Джонни покрепче прочих братьев и сестер-врачей. Они вечно мямлят и колеблются. Джонни не нужно подбадривать – он сам кого хочешь подбодрит. Вот Байрон с внешностью Блуто, с широкой черной бородой и поросшими буйной растительностью плечами.
– Рассказывай, Байрон.
– Джонни, послушай. У меня ничего не получается.
– А кто сказал, что будет легко?
– Я не гожусь для всего этого дерьма.
И так далее. Не помогает. Поговорив с Джонни, они всякий раз чувствуют себя еще хуже. Байрон проваливает, очень волосатый, очень чистый, ломая руки, ну в точности паук в зеленом спецкостюме.
А тело там, под нами, все время такое усталое. Конца и края не видать. Много работаю с Витни. Кто такой Витни? Тридцать два года, высокий, пухлогубый, пучеглазый, очень сметлив, но некультурен, по верхам нахватался – такой вот он, Витни. Он думает, что крутой, все толкует про Корею, мол, какая фигня эти наши дела по сравнению с тем, что было там. Так, ничего особенного. Был тут один случай с Витни, когда – ох, прямо не знаю! – ну, ладно. Мы, значит, только что уделали двух подростков. Их привели матери, а потом свалили куда-то сразу после того, как мы начали работать, задержались только посмотреть на методичное разматывание окровавленных повязок. Мы вскрыли швы и измазали парнишек кровью. Помню, как Витни ловко вставил в рану что-то вроде арбалетной стрелы, а я загонял другому парню осколки коричневого стекла в макушку. И мы оба, как говорится, животики надорвали : хохотали в голос, выразив наконец зубами, языком и миндалинами черный юмор, который прячется со своими ужимками за всем, что мы тут делаем. Наш смех сливался с криками и стонами мальчишек. Да уж. А Витни подходит к моему и говорит: «А это у тебя стекляшки, чтобы воры не залезли? Не башка, а каменная ограда». Или что-то в этом роде; казалось, мы оба так успокаиваемся. Юмор все-таки помогает держаться, даже когда уже давно в штаны наложил. Наше веселье скрывало страх, конечно, страх – от сознания своей хрупкости. Наше собственное увечье. Кто может причинить его? Как нам уберечься? Вскоре мы с Витни уже орудовали ножовкой и долотом, приделывая нелепо изуродованную ногу к какому-то незнакомому закутанному телу в районе бедра, в пелене кровавого дождя и костяного снега.

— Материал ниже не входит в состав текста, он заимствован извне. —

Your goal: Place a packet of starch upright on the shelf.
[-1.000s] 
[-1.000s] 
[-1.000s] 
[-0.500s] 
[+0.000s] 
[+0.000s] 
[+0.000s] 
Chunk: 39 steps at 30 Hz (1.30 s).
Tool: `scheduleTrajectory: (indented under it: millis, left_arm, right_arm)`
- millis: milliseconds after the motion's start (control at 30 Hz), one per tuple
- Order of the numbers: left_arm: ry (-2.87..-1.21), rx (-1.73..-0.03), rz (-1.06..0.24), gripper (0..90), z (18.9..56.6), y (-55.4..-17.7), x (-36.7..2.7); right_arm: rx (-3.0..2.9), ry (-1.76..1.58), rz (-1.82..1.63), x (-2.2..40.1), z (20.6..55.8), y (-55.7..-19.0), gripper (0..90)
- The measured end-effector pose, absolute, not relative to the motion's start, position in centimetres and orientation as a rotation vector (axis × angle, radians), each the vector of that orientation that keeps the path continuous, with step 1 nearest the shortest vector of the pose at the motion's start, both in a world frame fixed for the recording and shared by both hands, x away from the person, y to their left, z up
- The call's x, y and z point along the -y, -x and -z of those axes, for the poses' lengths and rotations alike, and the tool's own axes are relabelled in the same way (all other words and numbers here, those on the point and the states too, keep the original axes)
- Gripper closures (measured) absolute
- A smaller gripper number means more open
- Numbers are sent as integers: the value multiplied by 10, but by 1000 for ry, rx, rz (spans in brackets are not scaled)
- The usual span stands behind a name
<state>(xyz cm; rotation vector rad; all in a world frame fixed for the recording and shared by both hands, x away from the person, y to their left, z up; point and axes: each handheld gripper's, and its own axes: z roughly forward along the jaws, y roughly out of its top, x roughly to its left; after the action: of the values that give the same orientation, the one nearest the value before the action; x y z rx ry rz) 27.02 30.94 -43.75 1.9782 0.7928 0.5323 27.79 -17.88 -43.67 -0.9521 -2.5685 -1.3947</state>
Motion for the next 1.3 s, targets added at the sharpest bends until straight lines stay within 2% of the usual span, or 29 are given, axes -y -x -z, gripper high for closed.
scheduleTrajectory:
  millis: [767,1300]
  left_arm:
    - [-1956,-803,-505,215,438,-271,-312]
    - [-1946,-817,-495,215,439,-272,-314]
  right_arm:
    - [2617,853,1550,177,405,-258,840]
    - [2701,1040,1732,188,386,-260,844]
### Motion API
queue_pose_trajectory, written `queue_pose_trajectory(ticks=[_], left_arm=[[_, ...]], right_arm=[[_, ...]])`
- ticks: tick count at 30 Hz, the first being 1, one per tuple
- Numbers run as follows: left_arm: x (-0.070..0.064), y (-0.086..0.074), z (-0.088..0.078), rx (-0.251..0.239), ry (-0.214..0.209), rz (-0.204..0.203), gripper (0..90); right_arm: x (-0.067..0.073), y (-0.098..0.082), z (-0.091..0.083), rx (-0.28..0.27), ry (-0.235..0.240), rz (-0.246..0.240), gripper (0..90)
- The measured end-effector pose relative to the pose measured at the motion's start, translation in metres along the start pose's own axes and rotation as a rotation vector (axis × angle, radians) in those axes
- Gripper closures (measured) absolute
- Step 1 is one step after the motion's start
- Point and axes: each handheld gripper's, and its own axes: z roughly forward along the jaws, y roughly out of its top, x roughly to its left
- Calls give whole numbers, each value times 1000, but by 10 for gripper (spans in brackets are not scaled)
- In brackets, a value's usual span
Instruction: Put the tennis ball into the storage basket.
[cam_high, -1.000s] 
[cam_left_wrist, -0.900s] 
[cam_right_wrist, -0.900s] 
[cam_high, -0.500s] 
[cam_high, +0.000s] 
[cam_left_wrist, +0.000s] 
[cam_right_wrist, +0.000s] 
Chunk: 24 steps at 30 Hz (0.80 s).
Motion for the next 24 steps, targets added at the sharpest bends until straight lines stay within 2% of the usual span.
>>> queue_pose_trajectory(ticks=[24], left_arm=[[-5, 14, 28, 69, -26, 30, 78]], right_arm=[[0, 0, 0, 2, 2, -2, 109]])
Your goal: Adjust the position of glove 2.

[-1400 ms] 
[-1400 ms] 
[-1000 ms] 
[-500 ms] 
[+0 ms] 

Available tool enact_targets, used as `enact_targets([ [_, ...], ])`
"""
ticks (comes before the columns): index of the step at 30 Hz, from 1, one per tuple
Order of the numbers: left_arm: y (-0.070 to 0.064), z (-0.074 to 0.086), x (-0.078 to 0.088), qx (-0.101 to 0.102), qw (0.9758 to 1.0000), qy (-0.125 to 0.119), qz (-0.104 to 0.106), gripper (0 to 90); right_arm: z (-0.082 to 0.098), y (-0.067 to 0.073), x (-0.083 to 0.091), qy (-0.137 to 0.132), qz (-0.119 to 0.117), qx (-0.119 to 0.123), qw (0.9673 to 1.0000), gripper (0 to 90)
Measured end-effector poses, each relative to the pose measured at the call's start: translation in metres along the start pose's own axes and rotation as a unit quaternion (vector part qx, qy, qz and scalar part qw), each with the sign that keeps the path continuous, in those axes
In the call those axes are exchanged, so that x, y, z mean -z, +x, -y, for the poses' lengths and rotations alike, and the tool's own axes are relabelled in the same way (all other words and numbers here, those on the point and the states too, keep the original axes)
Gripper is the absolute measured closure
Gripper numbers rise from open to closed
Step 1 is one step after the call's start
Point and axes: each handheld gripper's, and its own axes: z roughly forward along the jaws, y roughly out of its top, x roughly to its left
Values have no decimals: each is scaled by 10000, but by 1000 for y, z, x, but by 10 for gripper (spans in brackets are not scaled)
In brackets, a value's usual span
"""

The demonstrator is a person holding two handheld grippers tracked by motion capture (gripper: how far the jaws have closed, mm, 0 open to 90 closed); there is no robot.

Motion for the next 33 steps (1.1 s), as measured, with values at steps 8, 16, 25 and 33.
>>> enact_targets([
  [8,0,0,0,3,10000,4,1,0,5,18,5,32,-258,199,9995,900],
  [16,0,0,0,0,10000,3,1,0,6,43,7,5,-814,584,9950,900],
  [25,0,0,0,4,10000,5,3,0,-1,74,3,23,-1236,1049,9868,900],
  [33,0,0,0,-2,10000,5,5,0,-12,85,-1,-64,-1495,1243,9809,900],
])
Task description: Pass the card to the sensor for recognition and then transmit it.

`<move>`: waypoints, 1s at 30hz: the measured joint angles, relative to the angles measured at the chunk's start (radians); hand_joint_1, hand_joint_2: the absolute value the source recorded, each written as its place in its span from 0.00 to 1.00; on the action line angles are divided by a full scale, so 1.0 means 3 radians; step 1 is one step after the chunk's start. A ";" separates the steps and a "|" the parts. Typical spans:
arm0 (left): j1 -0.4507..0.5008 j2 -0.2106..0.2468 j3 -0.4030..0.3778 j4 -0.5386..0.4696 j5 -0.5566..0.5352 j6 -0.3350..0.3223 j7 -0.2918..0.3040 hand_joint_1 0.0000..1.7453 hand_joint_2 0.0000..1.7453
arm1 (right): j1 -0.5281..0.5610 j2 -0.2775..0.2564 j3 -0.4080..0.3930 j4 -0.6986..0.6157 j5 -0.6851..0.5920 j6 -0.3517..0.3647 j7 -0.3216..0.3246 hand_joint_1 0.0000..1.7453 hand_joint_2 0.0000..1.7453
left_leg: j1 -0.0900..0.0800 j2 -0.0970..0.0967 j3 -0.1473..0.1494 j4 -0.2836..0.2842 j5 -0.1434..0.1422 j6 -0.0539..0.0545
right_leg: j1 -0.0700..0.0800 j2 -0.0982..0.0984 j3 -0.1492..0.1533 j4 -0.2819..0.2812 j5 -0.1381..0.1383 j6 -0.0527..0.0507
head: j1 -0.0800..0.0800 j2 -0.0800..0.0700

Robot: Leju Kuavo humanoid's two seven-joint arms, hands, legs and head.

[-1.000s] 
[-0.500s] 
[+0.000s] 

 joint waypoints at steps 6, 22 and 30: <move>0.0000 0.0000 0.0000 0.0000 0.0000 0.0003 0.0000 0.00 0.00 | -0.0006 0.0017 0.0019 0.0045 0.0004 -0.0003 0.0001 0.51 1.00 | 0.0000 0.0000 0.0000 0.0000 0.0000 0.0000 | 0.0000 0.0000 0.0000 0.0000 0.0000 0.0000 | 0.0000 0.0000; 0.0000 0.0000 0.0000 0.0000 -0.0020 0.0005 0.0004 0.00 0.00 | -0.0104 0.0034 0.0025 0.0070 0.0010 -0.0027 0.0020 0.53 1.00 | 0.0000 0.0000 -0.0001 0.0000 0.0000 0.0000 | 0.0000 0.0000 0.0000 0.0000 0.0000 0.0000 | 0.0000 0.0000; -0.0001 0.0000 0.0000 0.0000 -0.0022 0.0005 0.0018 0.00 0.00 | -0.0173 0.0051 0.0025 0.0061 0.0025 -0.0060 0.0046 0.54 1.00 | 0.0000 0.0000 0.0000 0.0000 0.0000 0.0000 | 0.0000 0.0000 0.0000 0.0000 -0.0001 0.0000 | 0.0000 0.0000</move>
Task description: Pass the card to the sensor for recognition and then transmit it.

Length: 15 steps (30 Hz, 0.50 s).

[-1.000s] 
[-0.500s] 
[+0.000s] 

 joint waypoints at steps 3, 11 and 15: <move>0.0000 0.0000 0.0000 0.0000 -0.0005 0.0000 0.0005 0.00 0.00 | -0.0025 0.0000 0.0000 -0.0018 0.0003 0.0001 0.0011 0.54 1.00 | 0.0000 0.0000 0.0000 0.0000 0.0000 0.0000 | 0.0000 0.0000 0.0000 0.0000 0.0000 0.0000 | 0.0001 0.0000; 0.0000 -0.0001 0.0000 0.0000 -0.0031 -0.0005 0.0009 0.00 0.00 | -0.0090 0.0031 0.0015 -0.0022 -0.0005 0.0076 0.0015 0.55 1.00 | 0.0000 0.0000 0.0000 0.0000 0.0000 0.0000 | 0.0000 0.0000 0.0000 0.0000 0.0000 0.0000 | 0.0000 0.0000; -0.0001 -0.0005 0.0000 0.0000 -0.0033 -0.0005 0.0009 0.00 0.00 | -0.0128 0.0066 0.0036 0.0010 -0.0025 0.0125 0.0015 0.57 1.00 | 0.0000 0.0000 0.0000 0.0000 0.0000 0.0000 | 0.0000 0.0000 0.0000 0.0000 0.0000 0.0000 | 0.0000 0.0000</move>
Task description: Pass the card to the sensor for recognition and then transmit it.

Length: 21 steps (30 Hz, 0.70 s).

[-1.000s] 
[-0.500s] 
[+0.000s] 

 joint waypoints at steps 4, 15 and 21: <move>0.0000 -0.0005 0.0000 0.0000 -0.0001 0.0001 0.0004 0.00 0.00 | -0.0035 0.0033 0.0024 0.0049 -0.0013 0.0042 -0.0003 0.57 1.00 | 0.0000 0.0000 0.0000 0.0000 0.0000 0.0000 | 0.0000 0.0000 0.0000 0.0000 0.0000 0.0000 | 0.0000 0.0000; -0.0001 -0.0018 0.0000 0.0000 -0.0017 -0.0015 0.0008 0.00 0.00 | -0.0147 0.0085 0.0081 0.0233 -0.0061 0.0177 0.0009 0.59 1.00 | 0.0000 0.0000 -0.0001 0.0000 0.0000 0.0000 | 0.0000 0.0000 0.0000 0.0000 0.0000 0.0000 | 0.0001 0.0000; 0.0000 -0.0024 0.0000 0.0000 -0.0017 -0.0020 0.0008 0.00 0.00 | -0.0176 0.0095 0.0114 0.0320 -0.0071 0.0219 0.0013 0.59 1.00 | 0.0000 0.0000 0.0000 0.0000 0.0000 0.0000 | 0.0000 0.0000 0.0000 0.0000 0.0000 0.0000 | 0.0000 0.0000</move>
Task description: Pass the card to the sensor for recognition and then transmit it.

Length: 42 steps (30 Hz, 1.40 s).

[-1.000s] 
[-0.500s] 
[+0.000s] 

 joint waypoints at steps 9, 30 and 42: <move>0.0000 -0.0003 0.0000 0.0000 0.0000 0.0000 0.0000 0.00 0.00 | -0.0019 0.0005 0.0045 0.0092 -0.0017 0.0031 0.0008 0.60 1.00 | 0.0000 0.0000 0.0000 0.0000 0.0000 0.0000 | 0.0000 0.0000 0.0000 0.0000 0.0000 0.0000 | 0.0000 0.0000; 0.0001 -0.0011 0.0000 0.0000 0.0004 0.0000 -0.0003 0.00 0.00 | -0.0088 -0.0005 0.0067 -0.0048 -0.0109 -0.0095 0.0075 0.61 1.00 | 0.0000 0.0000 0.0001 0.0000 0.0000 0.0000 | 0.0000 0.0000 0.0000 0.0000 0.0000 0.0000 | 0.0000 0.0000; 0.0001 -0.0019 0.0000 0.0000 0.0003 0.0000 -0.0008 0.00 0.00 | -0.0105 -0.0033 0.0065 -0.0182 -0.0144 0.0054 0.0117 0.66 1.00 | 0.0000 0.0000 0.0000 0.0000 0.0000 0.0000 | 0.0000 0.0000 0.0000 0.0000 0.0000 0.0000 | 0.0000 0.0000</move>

Город – город исцелит их лезвием ножа, автомобилем, полицейской дубинкой, пулей. Локальные вспышки любви и ненависти. Оборванные кабели и порушенная кладка телекинетического города.
На втором этаже располагается прачечная, место спешных свиданий и перепихонов, миссионерских, коленно-локтевых и коленотрясучих (то есть встояка). Я бывал там с сестрой Дэвис. Сейчас я иду туда с сестрой Тремлет.
На четвертом этаже есть две послеоперационные палаты, там тоже нормально. Я ходил туда с сестрой Кобретти. Надеюсь скоро сходить туда с сестрами Сэммон и Букер. Иногда я даже не утруждаю себя снять измазанный и поношенный халат.